What I’ve learned through these confrontations—the majority of which I’ve walked away from peacefully—is that some guests enjoy taking advantage of a tipped worker’s impotence when it comes to questioning authority. I vividly remember another protracted argument with a guest who insisted that his well done filet mignon should have been juicier. After delivering an impassioned dissertation on how to properly cook a well done steak, he demanded that the chef come to the table to examine his arid beef, as if the chef had nothing better to do in the middle of service than attend his Masterclass on meat temperatures.

When a situation spirals out of control, the server is expected to call for managerial support. It’s something that’s never settled right with me about resolving conflict in restaurants. Why should waiters have to run and tell mommy and daddy every time a guest mistreats them? Bullies exploit their victims’ weaknesses, and they don’t respect tattletales. Restaurant staff are trained that the moment you lose your cool, you’ve let the guest win. But what if we didn’t think about it in terms of winning or losing but instead as a matter of dignity over degradation? There is no honor in allowing people to disrespect you.

The evolution of this hospitality dogma, rooted in unicorn ideology like the “enlightened” brand peddled by the Danny Meyer School and its disciples, equates service with salvation. But restaurants exist in a different world today, and continuing to obsess about making every guest experience “soigné” is not only unrealistic, but it’s also taking its toll on the mental health of our workforce. Too many restaurants allow themselves to be held hostage by their own piety.

In the aftermath of the pandemic, we need to shift toward a more mindful paradigm of what defines great service, one that values the well-being of the people providing it as much as it does the guest experience. This necessitates a more authoritative approach toward policing guests’ behavior, like enforcing masking or vaccination mandates, for example. The industry should normalize staff speaking up for themselves calmly and constructively, even when guest interactions become turbulent.

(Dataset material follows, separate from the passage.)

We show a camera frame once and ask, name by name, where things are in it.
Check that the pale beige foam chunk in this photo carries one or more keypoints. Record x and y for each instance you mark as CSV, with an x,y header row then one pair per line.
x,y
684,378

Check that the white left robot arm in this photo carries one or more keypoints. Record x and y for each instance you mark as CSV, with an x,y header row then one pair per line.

Killing these guests with kindness only incentivizes bad behavior.

Every restaurant has a handful of difficult guests, serial perpetrators of mischief that are universally reviled; they send food back, complain about the music, make absurd requests of the kitchen, and condescend to the staff. Even when those people are repeatedly untoward, management will still decide that accommodating them is worth the anguish its causes the staff every time they visit.

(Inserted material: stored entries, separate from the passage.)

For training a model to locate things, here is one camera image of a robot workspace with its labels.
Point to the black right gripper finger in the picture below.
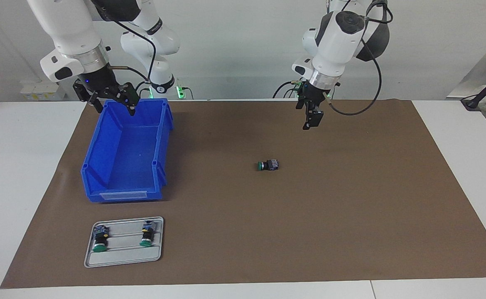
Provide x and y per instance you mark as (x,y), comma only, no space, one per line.
(98,107)
(133,99)

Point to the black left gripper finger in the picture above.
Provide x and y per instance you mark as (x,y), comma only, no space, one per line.
(314,118)
(300,104)

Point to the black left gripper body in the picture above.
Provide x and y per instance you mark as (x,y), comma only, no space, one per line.
(311,97)

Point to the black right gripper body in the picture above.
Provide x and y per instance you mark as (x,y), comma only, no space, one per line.
(97,83)

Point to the green push button switch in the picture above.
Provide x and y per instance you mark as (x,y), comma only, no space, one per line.
(100,238)
(146,234)
(270,165)

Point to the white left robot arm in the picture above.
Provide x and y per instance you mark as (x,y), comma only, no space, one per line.
(338,41)

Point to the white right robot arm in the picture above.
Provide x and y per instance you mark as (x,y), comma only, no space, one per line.
(68,29)

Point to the blue plastic storage bin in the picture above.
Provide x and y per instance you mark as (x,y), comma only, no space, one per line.
(126,158)

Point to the white cardboard box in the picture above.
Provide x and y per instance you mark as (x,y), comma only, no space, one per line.
(39,91)

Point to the brown table mat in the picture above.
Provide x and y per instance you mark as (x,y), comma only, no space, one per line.
(268,228)

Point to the grey metal tray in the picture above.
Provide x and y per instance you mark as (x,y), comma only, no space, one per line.
(122,258)

If management refused to accommodate unappreciative or abusive guests, it would send a strong message to the staff that it needn’t be a punching bag for inconsiderate customers. Sadly, workers are more often treated like children by management, in the same way that some parents never let their children speak for themselves. Restaurant owners have historically regarded staff welfare as a secondary concern. If a staff member offends someone by speaking up for him or herself, management is more likely to punish that employee than audit the conduct of the guest.

This past year has been filled with epiphanies, but one I’ve had recently is that we need to start empowering restaurant workers to resolve their own conflicts with guests, management, and even owners. Working in a restaurant shouldn’t necessitate powerlessness. Staff are expected never to criticize the owners, even when they institute unfair policies or treat staff inhumanely. We can never engage in confrontation with guests, even if provoked. Silence is part of the job. But maybe that explains, at least in part, why the industry is having trouble recruiting staff. A year of autonomy has made a lot of people reconsider whether the terms of working in a restaurant are agreeable anymore. Many of us have determined we’d rather work in an environment where we don’t feel bridled, where we can comfortably speak up ourselves, and where kindness doesn’t involve having to kill anyone.